● **Task description**
Wherever the word "camera" turns up in a line of the entries, copy that line.

Records from a collection:
────────────────────────────────────────

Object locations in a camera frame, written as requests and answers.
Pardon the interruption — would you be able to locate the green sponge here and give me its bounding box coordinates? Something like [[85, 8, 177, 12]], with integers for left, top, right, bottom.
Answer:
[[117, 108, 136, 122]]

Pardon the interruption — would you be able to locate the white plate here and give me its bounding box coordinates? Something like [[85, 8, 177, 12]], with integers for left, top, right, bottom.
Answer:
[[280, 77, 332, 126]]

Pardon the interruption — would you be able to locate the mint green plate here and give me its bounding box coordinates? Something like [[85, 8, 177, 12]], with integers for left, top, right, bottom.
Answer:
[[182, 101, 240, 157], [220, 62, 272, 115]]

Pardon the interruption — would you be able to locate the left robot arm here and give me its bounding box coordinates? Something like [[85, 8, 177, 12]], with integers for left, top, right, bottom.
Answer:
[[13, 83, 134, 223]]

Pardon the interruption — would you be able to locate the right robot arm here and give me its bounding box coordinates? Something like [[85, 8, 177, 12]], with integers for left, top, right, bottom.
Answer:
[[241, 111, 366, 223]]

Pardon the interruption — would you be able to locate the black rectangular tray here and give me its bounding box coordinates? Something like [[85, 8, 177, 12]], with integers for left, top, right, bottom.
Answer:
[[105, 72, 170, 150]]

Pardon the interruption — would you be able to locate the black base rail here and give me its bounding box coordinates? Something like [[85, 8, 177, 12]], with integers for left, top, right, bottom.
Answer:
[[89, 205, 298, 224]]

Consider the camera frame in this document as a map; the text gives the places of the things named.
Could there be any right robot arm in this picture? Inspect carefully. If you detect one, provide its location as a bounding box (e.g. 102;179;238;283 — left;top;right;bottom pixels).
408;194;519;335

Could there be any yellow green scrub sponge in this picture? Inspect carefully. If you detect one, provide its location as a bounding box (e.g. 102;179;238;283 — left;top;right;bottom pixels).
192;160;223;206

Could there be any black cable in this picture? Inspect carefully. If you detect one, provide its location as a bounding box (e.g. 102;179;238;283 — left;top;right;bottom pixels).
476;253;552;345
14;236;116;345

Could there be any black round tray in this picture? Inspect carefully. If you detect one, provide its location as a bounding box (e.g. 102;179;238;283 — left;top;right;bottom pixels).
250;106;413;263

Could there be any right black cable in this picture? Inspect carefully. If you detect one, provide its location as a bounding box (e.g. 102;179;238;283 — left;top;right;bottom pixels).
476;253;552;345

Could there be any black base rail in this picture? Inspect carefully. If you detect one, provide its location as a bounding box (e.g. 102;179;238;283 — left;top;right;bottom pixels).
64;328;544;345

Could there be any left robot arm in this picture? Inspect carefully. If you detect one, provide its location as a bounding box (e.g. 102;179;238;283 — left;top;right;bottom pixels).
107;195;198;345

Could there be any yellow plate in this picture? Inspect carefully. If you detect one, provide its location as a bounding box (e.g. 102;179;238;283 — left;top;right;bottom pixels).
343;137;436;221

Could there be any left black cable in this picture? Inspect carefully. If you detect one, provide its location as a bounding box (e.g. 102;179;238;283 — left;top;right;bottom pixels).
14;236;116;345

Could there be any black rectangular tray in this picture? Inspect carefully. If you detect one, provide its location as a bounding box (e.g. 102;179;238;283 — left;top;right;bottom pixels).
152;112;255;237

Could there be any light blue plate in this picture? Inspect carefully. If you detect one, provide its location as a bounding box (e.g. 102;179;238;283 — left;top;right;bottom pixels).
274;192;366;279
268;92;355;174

────────────────────────────────────────

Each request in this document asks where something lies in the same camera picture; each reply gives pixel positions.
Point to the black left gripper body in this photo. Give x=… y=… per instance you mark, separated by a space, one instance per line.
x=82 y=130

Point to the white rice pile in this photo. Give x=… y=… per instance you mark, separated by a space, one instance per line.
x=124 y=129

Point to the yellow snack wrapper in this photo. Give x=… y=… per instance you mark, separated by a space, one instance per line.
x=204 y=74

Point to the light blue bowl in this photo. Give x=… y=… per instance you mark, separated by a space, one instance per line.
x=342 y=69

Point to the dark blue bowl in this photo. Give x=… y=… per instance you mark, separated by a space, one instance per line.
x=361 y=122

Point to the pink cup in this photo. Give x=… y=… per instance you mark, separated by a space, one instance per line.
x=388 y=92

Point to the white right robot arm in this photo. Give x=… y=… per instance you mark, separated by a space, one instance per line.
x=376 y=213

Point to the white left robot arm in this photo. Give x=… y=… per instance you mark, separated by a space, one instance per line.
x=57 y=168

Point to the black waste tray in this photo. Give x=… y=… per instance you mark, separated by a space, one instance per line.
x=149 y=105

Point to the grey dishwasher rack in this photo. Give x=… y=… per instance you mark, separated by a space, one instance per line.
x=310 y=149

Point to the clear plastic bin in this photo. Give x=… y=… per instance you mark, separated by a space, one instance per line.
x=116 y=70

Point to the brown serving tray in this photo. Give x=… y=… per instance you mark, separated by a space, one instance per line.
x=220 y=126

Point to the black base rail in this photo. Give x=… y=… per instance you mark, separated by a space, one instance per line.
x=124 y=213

────────────────────────────────────────

● **Written reply**
Object locations in a camera frame, written as requests and answers.
Consider the camera frame in this document as a map; the text gives the places of the things named.
Each request in this document asks where something lies in the same camera picture; each reply gives pixel positions.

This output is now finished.